Someone hit him in the face with a brick. At the sight of his blood, Silver’s fury had peaked. Without any verbal instruction the nanites carried out her will.

She burst all the blood vessels in his brain and he died.

Then her fury had abated, leaving only confusion. Why did he want to steal? Why did he want to be selfish and violent? It made no sense!

Copy them all and start again.

It was simplicity itself. Her nanites knew the position of every cell, the precise balance of every chemical. The people were nothing more than complicated meat. With a thought she could obliterate them all. Remake them.

It was clear someone had done that to her and Hello, leaving them dead down a hole.

It would be gentler than the bugs erupting from the silver boxes. She could make them all go to sleep first (a nudge on the brain of certain chemicals) and when they awoke they’d all be rich and healthy and happy.

In her version of Cago, twelve percent of babies wouldn’t die. They’d all live.

The bug ratio was down to 1.5. In places where her bugs were thinnest, the ones attacking had gained perhaps a meter.

But the man with the sword… he was a shard of glass stuck in her foot. He’d known there was unlimited heal. Unlimited food. Unlimited bugs. He could have printed himself a bug and a cube and built himself a palace.

If she remade Cago and put him in it, would he one day snap and do the same thing? Would he steal and hurt for no reason at all?

If you leave here you’ll die.

Silver glanced at the map and message carved on the table. She’d made the bomb—a bright blue cube with a yellow button atop it. The blocker wanted the three cubes and Silver wasn’t willing to give them up. According to the cubes it would produce a bug which would build a sort of shielded self-driving cart. It would take her and the bomb across the Gap to the glowing light.

To
her
, presumably the one who begged and pleaded via her dropped nanites. It was a clever ploy but now the people were safety hidden away in the palace and buildings around it, she couldn’t talk to Silver any longer.

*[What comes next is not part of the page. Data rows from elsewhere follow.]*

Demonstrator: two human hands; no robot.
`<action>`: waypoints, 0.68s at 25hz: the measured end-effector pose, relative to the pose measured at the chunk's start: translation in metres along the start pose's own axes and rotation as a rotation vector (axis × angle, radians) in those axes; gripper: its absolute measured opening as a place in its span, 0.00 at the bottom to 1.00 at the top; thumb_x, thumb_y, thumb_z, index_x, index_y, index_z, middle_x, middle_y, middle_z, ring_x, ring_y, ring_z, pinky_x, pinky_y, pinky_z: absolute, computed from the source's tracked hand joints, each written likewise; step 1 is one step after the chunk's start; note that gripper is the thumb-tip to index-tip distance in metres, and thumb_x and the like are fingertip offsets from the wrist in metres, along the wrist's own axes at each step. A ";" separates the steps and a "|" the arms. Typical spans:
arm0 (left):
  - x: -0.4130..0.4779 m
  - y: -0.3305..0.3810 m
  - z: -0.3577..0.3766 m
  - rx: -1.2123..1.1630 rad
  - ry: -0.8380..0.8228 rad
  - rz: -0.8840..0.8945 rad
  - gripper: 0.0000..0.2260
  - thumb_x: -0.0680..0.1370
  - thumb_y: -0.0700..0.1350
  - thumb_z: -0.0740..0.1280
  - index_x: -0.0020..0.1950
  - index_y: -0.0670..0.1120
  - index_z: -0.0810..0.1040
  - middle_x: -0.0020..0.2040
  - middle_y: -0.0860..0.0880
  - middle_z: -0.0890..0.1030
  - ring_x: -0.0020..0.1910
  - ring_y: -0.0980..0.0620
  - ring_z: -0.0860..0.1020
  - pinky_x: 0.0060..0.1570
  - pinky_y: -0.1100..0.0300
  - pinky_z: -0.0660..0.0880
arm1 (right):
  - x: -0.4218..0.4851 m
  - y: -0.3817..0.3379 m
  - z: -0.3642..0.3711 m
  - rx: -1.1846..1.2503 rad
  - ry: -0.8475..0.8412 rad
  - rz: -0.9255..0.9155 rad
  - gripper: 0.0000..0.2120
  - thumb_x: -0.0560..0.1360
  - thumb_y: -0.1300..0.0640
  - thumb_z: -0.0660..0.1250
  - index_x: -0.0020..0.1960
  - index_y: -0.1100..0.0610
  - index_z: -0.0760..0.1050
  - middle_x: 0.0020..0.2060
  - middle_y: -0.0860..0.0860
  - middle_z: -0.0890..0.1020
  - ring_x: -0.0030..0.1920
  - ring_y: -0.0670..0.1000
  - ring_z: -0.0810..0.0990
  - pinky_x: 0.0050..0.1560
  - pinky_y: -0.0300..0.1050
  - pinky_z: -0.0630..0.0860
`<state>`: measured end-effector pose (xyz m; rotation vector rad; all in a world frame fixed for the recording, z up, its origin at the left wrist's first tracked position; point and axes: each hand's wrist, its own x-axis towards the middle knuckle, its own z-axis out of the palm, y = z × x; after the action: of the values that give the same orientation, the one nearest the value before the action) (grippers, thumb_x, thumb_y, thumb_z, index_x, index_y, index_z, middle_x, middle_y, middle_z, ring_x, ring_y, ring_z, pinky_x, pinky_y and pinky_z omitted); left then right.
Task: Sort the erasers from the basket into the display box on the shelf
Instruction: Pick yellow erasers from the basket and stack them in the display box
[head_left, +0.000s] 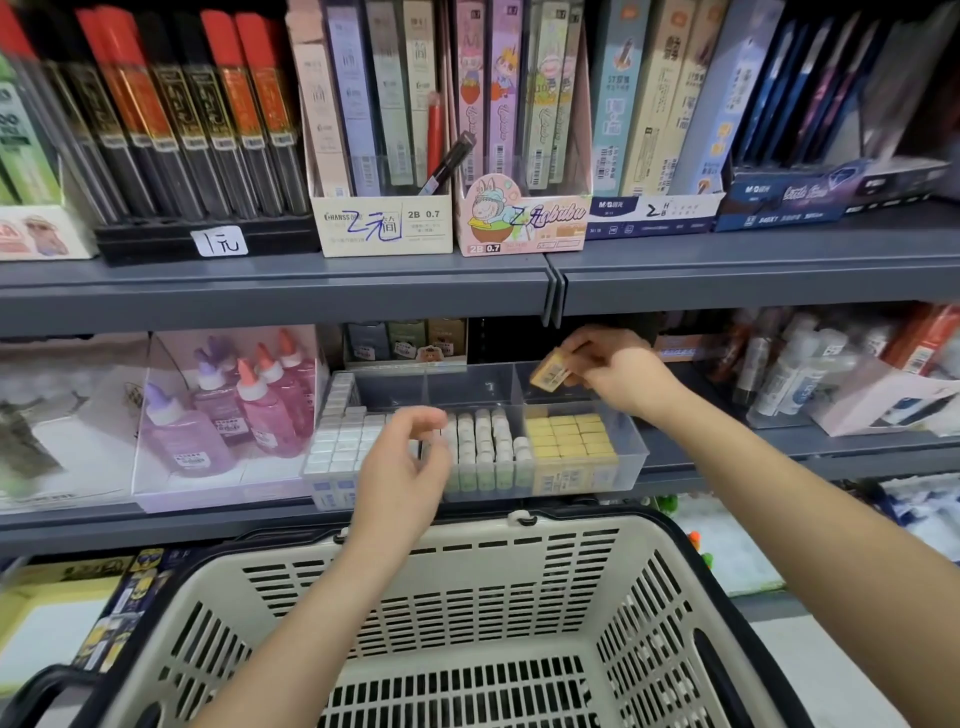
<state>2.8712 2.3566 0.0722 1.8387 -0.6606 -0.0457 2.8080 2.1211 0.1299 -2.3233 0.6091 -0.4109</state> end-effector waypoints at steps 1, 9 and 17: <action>-0.002 -0.007 -0.005 0.129 0.027 0.063 0.09 0.76 0.44 0.65 0.52 0.57 0.72 0.53 0.59 0.75 0.49 0.68 0.71 0.51 0.73 0.68 | 0.008 0.003 0.001 -0.148 0.030 0.014 0.05 0.77 0.59 0.63 0.52 0.53 0.76 0.46 0.51 0.81 0.42 0.49 0.79 0.42 0.32 0.74; -0.006 -0.043 -0.006 0.613 0.021 0.170 0.23 0.74 0.54 0.67 0.67 0.48 0.70 0.63 0.50 0.74 0.65 0.50 0.67 0.68 0.51 0.59 | 0.034 0.019 0.042 -0.316 -0.250 0.043 0.07 0.77 0.62 0.61 0.48 0.55 0.78 0.49 0.48 0.81 0.50 0.50 0.78 0.48 0.39 0.72; -0.009 -0.035 -0.010 0.494 0.008 0.157 0.19 0.75 0.47 0.68 0.64 0.49 0.72 0.64 0.53 0.72 0.65 0.56 0.65 0.67 0.60 0.56 | 0.026 0.009 0.031 -0.430 -0.408 -0.006 0.16 0.82 0.57 0.51 0.64 0.54 0.72 0.64 0.52 0.75 0.59 0.51 0.74 0.56 0.41 0.69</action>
<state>2.8812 2.3773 0.0425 2.2477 -0.8638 0.2484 2.8411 2.1183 0.1043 -2.7057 0.5233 0.2177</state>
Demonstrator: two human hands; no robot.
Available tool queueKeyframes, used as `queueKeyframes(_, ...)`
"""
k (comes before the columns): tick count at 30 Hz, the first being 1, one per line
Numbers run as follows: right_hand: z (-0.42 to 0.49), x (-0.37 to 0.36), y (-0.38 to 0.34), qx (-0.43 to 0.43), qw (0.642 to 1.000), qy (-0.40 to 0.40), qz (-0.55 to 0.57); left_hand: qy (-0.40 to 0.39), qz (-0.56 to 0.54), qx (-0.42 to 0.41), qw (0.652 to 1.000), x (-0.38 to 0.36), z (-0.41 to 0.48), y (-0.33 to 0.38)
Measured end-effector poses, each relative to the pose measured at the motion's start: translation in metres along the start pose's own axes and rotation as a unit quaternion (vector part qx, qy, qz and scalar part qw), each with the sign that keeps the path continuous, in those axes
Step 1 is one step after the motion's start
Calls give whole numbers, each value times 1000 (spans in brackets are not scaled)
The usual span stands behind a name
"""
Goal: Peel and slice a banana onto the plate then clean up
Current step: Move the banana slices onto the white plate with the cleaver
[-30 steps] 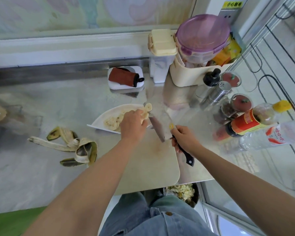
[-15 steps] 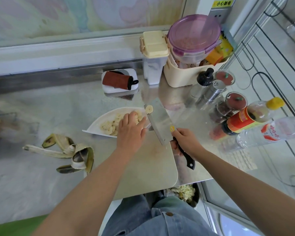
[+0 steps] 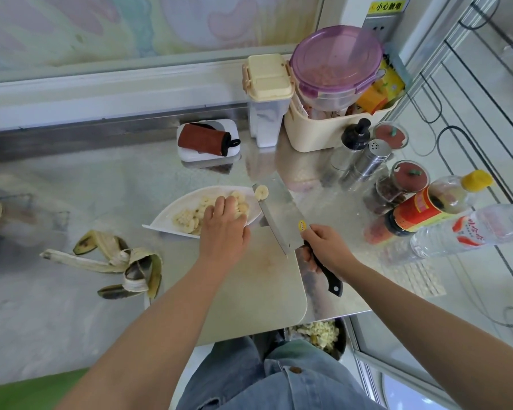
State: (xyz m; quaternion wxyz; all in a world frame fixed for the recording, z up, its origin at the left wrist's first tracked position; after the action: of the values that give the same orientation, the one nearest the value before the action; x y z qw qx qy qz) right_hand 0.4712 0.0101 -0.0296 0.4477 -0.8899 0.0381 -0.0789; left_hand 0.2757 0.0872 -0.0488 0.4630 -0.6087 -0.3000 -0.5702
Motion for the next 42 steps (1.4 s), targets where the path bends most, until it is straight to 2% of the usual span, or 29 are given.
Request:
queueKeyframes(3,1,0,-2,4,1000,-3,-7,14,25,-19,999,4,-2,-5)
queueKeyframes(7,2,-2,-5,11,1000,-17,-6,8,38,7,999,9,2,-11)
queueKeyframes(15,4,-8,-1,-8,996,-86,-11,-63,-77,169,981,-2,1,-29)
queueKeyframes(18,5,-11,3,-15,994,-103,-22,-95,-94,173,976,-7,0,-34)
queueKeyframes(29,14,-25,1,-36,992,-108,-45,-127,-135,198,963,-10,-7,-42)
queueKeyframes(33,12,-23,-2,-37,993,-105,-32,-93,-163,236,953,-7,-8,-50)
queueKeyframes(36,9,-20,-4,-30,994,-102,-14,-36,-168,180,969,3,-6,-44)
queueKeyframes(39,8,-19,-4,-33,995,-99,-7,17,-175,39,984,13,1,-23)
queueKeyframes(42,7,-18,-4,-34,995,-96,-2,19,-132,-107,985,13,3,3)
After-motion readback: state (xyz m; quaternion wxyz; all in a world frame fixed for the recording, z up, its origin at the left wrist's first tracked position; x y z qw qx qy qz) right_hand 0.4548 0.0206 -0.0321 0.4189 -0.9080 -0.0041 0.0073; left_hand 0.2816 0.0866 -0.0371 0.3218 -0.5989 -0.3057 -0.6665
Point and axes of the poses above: each hand's wrist, its own z-axis towards the middle knuckle, its own x-axis out of the back of the hand, y = z × x, the point moved 3 cm from there along z, towards the middle knuckle, and after that the axes turned 12 degrees about z, right-handed, at the moved point
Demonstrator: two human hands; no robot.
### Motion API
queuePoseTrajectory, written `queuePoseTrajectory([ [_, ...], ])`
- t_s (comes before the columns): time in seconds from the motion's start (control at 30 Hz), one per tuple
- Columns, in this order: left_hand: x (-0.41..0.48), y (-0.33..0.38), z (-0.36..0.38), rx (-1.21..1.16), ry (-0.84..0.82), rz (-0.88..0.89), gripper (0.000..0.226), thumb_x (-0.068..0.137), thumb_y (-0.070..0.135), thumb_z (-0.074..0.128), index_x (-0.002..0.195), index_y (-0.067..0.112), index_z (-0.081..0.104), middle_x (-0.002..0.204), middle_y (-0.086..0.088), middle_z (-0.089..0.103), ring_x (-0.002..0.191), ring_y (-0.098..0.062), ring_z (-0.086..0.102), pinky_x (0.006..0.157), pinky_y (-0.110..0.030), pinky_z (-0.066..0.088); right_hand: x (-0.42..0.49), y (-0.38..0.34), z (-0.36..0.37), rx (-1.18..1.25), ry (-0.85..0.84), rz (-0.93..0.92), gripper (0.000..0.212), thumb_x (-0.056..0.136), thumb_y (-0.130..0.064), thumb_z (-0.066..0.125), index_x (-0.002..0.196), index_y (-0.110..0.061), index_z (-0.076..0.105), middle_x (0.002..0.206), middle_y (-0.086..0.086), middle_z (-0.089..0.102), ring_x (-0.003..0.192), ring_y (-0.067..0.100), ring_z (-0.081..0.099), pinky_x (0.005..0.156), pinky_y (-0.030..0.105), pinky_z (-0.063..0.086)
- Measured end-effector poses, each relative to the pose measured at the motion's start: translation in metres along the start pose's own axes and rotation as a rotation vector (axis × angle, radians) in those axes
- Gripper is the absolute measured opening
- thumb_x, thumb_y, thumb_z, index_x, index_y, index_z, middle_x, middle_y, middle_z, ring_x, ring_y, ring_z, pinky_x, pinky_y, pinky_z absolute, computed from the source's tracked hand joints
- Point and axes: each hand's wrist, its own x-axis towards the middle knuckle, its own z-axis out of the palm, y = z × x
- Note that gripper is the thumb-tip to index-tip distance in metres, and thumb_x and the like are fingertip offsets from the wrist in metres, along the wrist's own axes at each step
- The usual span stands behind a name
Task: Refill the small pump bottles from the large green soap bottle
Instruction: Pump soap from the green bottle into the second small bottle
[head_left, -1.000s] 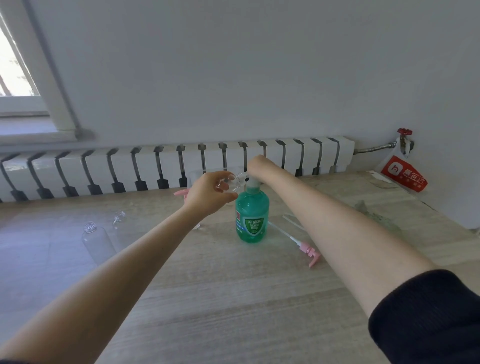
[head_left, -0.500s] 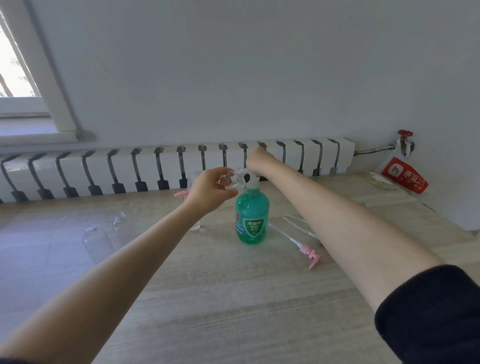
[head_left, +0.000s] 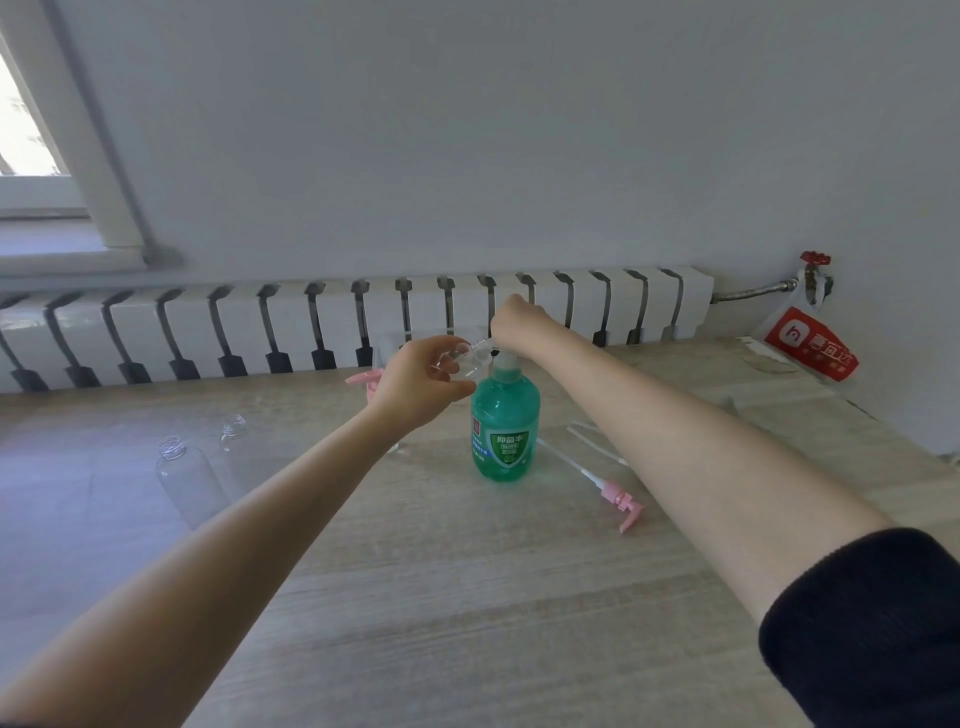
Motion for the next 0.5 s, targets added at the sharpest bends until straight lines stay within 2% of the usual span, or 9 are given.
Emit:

The cubes chimed and displayed their finds in a list down the side of the screen. Weapons of deadly power. Silver scrolled through the list and dismissed them one by one. If she were fighting armies, robots,
entire cities
then they would be useful. But she’d only two battles now: the nanites and the bugs.

Her machines were stronger and faster than the ones that had infested Cago but again, it was a question of numbers and access to materials. She’d cleared all of Fat Man’s warehouses. Even if she ate Cago down to the ground there was more junk in the Scour than she’d managed to take in her frantic expansion.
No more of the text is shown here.